Expected Output (column names do not have to be exact):预期输出(列名不必精确):
cases suspects negative diag_casesELISA_sex_F diag_suspects_sex_M diag_suspects_sex_F diag_suspectsPCR_sex_F diag_suspectsPCR_sex_M
1 22 0 1 11 10 1 NA
0 18 0 NA 9 9 NA NA
0 31 0 NA 12 18 NA 1
Data:数据:
myDF = pd.DataFrame.from_dict({'id': {0: '403', 1: '402', 2: '401'}, 'd': {0: {'cases': 1, 'suspects': 22, 'negative': 0, 'stats': [{'diag': 'casesELISA', 'sex': 'F', 'cases': 1}, {'diag': 'suspects', 'sex': 'M', 'cases': 11}, {'diag': 'suspects', 'sex': 'F', 'cases': 10}, {'diag': 'suspectsPCR', 'sex': 'F', 'cases': 1}]}, 1: {'cases': 0, 'suspects': 18, 'negative': 0, 'stats': [{'diag': 'suspects', 'sex': 'M', 'cases': 9}, {'diag': 'suspects', 'sex': 'F', 'cases': 9}]}, 2: {'cases': 0, 'suspects': 31, 'negative': 0, 'stats': [{'diag': 'suspects', 'sex': 'M', 'cases': 12}, {'diag': 'suspects', 'sex': 'F', 'cases': 18}, {'diag': 'suspectsPCR', 'sex': 'M', 'cases': 1}]}}})

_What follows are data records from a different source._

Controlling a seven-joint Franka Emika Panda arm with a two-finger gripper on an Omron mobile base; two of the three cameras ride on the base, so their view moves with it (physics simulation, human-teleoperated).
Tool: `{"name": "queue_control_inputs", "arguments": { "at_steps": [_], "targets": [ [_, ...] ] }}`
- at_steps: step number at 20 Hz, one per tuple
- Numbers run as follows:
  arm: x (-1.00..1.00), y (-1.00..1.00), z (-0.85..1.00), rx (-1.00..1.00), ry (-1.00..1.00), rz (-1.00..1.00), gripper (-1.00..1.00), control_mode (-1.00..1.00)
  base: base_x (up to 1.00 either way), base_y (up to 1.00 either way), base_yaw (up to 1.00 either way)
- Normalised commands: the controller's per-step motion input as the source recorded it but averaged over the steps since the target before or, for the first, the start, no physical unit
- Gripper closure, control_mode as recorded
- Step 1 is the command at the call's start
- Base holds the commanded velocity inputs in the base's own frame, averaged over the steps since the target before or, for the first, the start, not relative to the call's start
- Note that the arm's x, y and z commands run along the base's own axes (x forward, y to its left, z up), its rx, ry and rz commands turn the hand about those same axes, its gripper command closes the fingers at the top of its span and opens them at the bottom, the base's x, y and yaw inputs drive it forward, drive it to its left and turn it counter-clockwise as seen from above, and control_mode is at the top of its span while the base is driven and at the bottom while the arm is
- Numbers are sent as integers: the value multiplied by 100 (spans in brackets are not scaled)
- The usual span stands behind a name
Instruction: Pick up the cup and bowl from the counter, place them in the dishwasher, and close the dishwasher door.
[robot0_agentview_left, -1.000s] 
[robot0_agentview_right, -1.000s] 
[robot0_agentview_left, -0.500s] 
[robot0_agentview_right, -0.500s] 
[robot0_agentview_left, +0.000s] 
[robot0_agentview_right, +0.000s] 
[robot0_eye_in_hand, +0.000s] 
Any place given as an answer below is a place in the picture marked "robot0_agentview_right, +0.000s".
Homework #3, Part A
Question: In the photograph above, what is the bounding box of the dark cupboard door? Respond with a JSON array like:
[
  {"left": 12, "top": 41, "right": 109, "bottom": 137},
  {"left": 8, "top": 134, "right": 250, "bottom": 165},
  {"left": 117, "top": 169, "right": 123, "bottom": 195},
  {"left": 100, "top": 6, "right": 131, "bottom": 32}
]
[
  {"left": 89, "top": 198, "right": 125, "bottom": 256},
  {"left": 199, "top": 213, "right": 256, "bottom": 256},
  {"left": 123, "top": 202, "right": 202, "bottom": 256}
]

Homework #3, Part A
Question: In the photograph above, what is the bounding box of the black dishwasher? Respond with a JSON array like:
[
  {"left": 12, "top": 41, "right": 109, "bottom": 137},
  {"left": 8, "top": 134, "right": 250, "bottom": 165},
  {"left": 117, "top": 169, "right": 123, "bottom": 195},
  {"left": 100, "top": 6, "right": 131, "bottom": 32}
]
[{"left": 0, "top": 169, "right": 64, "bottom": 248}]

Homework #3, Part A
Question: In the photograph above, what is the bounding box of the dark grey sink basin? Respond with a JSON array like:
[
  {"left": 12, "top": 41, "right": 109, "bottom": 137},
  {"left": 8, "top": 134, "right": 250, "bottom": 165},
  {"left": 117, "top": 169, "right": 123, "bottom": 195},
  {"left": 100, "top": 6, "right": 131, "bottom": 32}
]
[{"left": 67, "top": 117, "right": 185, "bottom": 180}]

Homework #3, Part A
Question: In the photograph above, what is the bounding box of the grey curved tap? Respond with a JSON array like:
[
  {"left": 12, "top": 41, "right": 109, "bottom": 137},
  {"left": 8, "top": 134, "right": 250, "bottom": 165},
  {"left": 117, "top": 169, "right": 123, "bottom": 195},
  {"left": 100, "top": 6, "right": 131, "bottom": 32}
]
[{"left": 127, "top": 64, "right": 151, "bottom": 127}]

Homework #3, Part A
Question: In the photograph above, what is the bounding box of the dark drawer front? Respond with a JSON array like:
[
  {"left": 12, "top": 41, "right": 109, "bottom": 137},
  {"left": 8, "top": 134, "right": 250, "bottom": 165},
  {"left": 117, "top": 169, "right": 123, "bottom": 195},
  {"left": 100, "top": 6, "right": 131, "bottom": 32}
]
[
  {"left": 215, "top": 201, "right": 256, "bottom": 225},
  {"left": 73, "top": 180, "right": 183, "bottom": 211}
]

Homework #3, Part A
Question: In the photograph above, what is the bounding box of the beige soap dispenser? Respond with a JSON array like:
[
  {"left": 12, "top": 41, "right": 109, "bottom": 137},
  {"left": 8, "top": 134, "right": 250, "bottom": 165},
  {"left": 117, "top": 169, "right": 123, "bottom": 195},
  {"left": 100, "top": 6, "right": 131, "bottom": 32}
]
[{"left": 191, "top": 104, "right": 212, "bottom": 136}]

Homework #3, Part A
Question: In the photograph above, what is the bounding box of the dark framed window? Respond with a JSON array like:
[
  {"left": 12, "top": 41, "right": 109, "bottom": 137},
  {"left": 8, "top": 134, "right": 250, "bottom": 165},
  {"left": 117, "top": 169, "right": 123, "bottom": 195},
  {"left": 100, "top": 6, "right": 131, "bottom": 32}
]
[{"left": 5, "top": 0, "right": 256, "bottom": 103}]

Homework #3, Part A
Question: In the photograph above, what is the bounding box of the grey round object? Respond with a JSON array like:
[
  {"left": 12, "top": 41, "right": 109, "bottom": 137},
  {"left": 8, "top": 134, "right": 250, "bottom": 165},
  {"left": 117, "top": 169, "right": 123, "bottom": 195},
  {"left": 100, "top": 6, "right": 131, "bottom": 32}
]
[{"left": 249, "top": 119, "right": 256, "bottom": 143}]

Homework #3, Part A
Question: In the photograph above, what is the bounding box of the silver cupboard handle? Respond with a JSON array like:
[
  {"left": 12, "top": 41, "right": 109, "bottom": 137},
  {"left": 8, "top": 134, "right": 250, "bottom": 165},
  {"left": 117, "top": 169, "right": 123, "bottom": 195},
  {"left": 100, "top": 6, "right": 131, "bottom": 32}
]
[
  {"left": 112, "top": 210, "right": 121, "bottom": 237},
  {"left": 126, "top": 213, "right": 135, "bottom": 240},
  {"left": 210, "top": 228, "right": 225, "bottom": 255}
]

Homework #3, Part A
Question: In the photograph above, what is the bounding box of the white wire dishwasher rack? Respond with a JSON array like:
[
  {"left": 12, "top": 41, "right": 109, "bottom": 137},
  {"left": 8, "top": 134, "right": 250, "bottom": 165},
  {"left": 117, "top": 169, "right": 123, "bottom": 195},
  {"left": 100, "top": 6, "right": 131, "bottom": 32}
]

You can write a custom function here and use pd.Series.apply
.您可以在此处编写自定义函数并使用pd.Series.apply
。
def transform_dict(d):
new = {}
for k, v in d.items():
if isinstance(v, list):
for _dict in v:
key = "_".join(
[key + "_" + val for key, val in _dict.items() if key != "cases"]
)
new[key] = _dict["cases"]
else:
new[k] = v
return pd.Series(new)
out = df["d"].apply(transform_dict)
#out
cases suspects negative ... diag_suspects_sex_F diag_suspectsPCR_sex_F diag_suspectsPCR_sex_M
0 1.0 22.0 0.0 ... 10.0 1.0 NaN
1 0.0 18.0 0.0 ... 9.0 NaN NaN
2 0.0 31.0 0.0 ... 18.0 NaN 1.0
#out.columns
Index(
[
"cases",
"suspects",
"negative",
"diag_casesELISA_sex_F",
"diag_suspects_sex_M",
"diag_suspects_sex_F",
"diag_suspectsPCR_sex_F",
"diag_suspectsPCR_sex_M",
],
dtype="object",
)
# out.values
array([[ 1., 22., 0., 1., 11., 10., 1., nan],
[ 0., 18., 0., nan, 9., 9., nan, nan],
[ 0., 31., 0., nan, 12., 18., nan, 1.]])
Explanation:解释:
transform_dict(df['d'][0])
cases 1
suspects 22
negative 0
diag_casesELISA_sex_F 1
diag_suspects_sex_M 11
diag_suspects_sex_F 10
diag_suspectsPCR_sex_F 1
dtype: int64
We are transforming every dict in column d
to a Series
.我们正在将d
列中的每个dict转换为Series
。
Using apply使用申请
def parse_row_dfields(x):
"""
use in apply axis such as x is a row
"""
dico ={}
d = x["d"]
dico["id"] = x["id"]
dico["cases"] = d["cases"]
dico["suspects"] = d["suspects"]
dico["negative"] = d["negative"]
stats_list = d['stats']
for dico_stat in stats_list:
dico[dico_stat["diag"]+ "_" +dico_stat["sex"]] = dico_stat["cases"]
return dico
x = myDF.apply(parse_row_dfields, axis=1)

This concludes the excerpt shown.